Otherwise, the error message will be hidden in the output from the
other make jobs.
If you have enabled modules, you'll need to compile them with the
# make modules
If you are planning on loading these modules on the same machine they
are compiled on, then run the automatic module install command. But
FIRST - save your old modules!
# mv /lib/modules/`uname -r` /lib/modules/`uname r`.bak
# make modules_install
This will put all the modules in subdirectories of the
/lib/modules/<version> directory. You can find out what
by looking in include/linux/version.h.
Recompiling the kernel
So, now you've compiled the kernel once. Now you want to change part
of the kernel and recompile it. What do you need to do?
In most cases, simply running make -j2 bzImage (or whatever your
kernel compile command is) again will do the trick. If you've altered
a module's source file, then just do
make modules and make modules_install (if appropriate).
Sometimes, you'll change things so much that make can't figure out
how to recompile the files correctly. make clean will remove all
the object and kernel object files (ending in .o and .ko) and a few other things. make
mrproper will do everything make clean does, plus remove your
config file, the dependency files, and everything else that make
config creates. Be sure to save your config file in another file
before running make mrproper. Afterwards, copy the config file back
to .config and start over, beginning at make menuconfig. A make
mrproper will often fix strange kernel crashes that make no sense and
strange compilation errors that make no sense.
Here are some tips for recompilation when you are working on just one
or two files. Say you are changing the file drivers/char/foo.c and
you are having trouble getting it to compile at all. You can just
type (from the drivers/char/ directory)
make -C path/to/kernel/src SUBDIRS=$PWD modules
and make will immediately attempt to compile the modules in that directory,
descending through all the subdirectories in order and looking for
files that need recompilation. If drivers/char/foo.c is a module, you
can then insmod the drivers/char/foo.ko file when it actually does
compile, without going through the full-blown make modules command.
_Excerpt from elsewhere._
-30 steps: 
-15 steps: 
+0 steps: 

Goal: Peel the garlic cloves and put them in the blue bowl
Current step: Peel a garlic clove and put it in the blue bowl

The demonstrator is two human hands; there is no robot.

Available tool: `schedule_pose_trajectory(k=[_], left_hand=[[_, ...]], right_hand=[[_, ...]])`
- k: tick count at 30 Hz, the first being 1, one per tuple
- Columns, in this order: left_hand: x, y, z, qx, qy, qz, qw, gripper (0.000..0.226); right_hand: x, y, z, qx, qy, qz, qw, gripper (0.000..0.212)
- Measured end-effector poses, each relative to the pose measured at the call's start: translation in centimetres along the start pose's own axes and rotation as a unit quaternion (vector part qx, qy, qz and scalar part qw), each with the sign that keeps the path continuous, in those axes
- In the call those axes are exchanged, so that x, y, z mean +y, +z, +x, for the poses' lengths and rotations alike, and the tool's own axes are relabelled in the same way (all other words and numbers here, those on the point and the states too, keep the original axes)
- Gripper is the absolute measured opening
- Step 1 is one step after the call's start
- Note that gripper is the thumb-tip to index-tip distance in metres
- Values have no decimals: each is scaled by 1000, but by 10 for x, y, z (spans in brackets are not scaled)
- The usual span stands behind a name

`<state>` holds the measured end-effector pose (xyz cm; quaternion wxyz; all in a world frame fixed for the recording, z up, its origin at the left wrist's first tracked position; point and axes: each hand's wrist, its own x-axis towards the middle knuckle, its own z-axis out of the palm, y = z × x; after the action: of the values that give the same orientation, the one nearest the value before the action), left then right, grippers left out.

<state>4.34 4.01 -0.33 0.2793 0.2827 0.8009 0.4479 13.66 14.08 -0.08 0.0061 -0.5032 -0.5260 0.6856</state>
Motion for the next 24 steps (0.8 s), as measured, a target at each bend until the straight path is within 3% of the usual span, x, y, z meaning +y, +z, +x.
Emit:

If drivers/char/foo.c is not a module, you'll then have to run make
-j2 bzImage to link it with all the other parts of the kernel.
The && construct in bash is very useful for kernel compilation. The
bash command line:
# thing1 && thing2
Says, "Do thing1, and if it doesn't return an error, do thing2."
This is useful for doing something only if a compile command succeeds.
When I'm working on a module, I often use the following command:
# rmmod foo.ko && make -C path/to/kernel/src SUBDIRS=$PWD modules \
&& insmod foo.ko
This says, "Remove the module foo.ko, and if that succeeds, compile the
modules in drivers/char/, and if that succeeds, load the kernel module object
file." That way, if I get a compile error, it doesn't load the old
module file and it's obvious that I need to fix my code.
Don't let yourself get too frustrated! If you just can't figure out
what's going on, try the make mrproper command. If you still can't
figure it out, post your question on grrls-only. It's good to try to
figure things out by yourself, but it's not good if it makes you give
up trying at all.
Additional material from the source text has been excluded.